Mira curls her hands around mine and holds the bundle of our fingers against her chest. She draws circles along my knuckles with her thumbs, thinking.
Finally, she looks up at me. “You have to know everything first.”
“I already know everything I need to know.”
She’s mine. I’m hers. It’s a tale as old as time and all that.
“I’m serious, Zane. I’m not going to let you risk Aiden when you don’t even know the full story.” She drops our hands and walks around me to the bed. She sits down on the end of it, her body curling in on itself. “I need to tell you what I’ve done.”
I drag the plastic chair over and drop down, my knees enveloping both of hers. I grab her hand and press a kiss to her knuckles. “I’m listening.”
7
MIRA
“I’ve never told anyone any of this before.”
My hands are shaking, and I try to slide them under my legs to hide it. But Zane holds them tighter. “Just start at the beginning.”
“For me, the beginning is when my mom left. I was little, so I don’t remember a lot, but what I do remember… She loved to sing and dance. There was always music playing when she was around. She’d throw open the windows and turn on the radio and we’d dance.”
I smile, my mind catching and stuttering on fleeting memories of holding her hands and being twirled around the living room. I’d get dizzy and fall over, giggling into the carpet. Then…
“She left me.” I sigh. “I mean, I know she didn’t leave me; she left my dad. But it felt like she left me.”
“She should’ve taken you with her,” Zane snarls. “A good mother would’ve done anything to protect you.”
“I never understood that until I met Aiden. I know I’m not his mother, but I’d do anything for him. Including…” I swallow down the knot in my throat. “Including leave him, if I had to. Maybe my mom thought it would make things better. Maybe she thought my dad only yelled at her and, if she left, things would be okay.”
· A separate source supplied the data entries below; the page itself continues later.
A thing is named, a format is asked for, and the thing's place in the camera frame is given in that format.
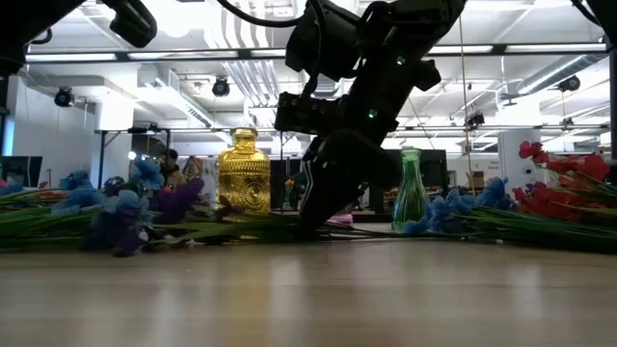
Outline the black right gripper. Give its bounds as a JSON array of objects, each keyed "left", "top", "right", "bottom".
[{"left": 273, "top": 71, "right": 416, "bottom": 238}]

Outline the blue artificial flower bunch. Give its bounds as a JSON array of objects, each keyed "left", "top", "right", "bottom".
[
  {"left": 127, "top": 154, "right": 166, "bottom": 193},
  {"left": 50, "top": 169, "right": 146, "bottom": 219},
  {"left": 401, "top": 176, "right": 617, "bottom": 254}
]

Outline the purple artificial flower bunch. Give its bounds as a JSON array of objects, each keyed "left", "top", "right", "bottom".
[{"left": 79, "top": 176, "right": 314, "bottom": 257}]

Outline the yellow glass vase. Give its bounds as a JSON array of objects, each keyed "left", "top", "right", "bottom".
[{"left": 216, "top": 127, "right": 272, "bottom": 216}]

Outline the green glass vase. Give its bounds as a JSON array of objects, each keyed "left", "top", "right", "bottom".
[{"left": 390, "top": 147, "right": 430, "bottom": 232}]

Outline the small orange background flower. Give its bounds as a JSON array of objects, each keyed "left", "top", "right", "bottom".
[{"left": 283, "top": 177, "right": 296, "bottom": 211}]

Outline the black television screen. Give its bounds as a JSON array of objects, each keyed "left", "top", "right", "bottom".
[{"left": 385, "top": 147, "right": 449, "bottom": 192}]

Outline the colourful patterned cloth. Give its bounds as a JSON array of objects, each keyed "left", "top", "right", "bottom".
[{"left": 181, "top": 154, "right": 218, "bottom": 194}]

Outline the person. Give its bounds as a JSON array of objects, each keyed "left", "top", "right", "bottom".
[{"left": 157, "top": 147, "right": 189, "bottom": 190}]

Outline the white cylindrical pillar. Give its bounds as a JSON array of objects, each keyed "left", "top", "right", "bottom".
[{"left": 497, "top": 128, "right": 547, "bottom": 197}]

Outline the ceiling light strip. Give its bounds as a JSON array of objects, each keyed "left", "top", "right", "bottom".
[
  {"left": 504, "top": 42, "right": 607, "bottom": 53},
  {"left": 427, "top": 44, "right": 496, "bottom": 55},
  {"left": 24, "top": 51, "right": 120, "bottom": 63},
  {"left": 127, "top": 47, "right": 285, "bottom": 60}
]

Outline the black metal rack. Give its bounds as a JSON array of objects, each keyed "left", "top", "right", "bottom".
[{"left": 94, "top": 125, "right": 174, "bottom": 190}]

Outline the dark computer monitor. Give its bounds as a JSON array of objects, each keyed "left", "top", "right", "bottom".
[{"left": 0, "top": 154, "right": 43, "bottom": 190}]

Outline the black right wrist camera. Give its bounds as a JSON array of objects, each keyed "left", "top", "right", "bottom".
[{"left": 283, "top": 0, "right": 365, "bottom": 82}]

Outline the thin tan hanging rope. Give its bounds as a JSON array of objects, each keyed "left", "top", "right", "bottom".
[{"left": 457, "top": 13, "right": 478, "bottom": 197}]

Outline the black camera cable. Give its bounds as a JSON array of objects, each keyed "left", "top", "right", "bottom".
[{"left": 214, "top": 0, "right": 314, "bottom": 29}]
Zane shakes his head. “She didn’t think that.”
I know he’s right, but it’s hard to think that both of my parents are monsters. I can’t let myself go there.
“My dad was probably awful to her. He must have been. Because as soon as she was gone, he turned it all on me.” I don’t know when I started crying, but I swipe the tears from my cheeks. “He always told me how much I looked like her. I thought it was a good thing, but I was a walking, talking reminder of what he’d lost.”
Of what he’d ruined, really.
Deep down, I’ve always thought my dad loved my mom, but he didn’t know how to show it. He could barely even take care of himself. He scared her away and looking at me made him feel guilty.
“When I was thirteen, I cut my hair with kitchen scissors and dyed it pink. I was going through a phase.” I tap my nose ring. “That’s also about the time I let my friend talk me into piercing my nose in her bathroom. Don’t recommend, by the way.”
“There go my weekend plans,” Zane says with a smirk. The smile doesn’t reach his eyes, and I know it’s just for me. He’s trying to make this easier.